Please count the lines in the data below that mention the word "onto", then give only the total.

Data segment:
►

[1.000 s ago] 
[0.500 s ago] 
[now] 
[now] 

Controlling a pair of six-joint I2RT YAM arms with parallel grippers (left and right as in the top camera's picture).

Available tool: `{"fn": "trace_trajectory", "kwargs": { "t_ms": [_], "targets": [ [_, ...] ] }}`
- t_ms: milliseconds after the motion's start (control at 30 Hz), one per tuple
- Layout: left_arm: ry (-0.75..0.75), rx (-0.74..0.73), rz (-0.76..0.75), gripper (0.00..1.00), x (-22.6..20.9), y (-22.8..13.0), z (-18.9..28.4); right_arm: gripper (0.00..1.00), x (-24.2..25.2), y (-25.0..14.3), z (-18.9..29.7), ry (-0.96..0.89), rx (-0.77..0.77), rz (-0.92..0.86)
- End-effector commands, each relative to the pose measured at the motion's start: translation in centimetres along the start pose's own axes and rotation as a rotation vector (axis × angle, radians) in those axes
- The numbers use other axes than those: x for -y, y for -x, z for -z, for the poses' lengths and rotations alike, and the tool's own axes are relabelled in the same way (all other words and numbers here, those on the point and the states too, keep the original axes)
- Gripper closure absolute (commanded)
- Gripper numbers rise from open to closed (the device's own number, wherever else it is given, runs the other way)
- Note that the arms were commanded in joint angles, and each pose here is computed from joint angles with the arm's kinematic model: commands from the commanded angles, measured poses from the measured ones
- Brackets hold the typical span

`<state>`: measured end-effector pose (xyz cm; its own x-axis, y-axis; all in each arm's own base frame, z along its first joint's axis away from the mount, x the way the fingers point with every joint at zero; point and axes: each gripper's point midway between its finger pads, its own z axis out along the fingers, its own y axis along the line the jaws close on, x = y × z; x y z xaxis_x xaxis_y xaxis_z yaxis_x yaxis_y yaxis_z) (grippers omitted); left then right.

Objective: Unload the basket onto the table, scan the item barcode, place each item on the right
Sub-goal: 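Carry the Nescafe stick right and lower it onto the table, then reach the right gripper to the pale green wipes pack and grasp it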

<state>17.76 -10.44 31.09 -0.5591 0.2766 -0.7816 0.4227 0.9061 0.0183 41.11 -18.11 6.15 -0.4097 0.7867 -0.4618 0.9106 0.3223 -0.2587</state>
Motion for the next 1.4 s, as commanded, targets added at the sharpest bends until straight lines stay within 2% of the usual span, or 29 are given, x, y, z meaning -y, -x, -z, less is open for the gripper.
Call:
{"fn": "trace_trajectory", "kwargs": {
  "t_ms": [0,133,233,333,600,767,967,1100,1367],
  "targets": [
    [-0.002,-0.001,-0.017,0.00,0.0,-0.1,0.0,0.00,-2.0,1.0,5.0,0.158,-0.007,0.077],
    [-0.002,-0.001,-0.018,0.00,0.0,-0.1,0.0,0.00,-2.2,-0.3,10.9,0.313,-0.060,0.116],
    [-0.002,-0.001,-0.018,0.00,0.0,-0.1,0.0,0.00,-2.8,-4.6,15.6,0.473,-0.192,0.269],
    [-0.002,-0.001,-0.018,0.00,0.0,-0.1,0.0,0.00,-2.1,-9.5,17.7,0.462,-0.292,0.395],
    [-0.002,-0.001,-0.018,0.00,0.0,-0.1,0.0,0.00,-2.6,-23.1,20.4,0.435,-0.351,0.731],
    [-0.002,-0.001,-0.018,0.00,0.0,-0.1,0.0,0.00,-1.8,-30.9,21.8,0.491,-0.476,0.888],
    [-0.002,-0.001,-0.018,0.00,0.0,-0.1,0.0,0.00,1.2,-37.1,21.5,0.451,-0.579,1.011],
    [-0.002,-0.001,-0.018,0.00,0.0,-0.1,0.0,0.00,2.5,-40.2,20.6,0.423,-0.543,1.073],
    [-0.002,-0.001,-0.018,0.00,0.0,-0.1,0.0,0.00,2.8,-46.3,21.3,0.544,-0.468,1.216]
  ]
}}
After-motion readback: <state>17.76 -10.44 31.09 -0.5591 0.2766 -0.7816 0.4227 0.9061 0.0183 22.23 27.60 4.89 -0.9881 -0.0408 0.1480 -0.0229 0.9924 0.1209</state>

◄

Exercise answer: 2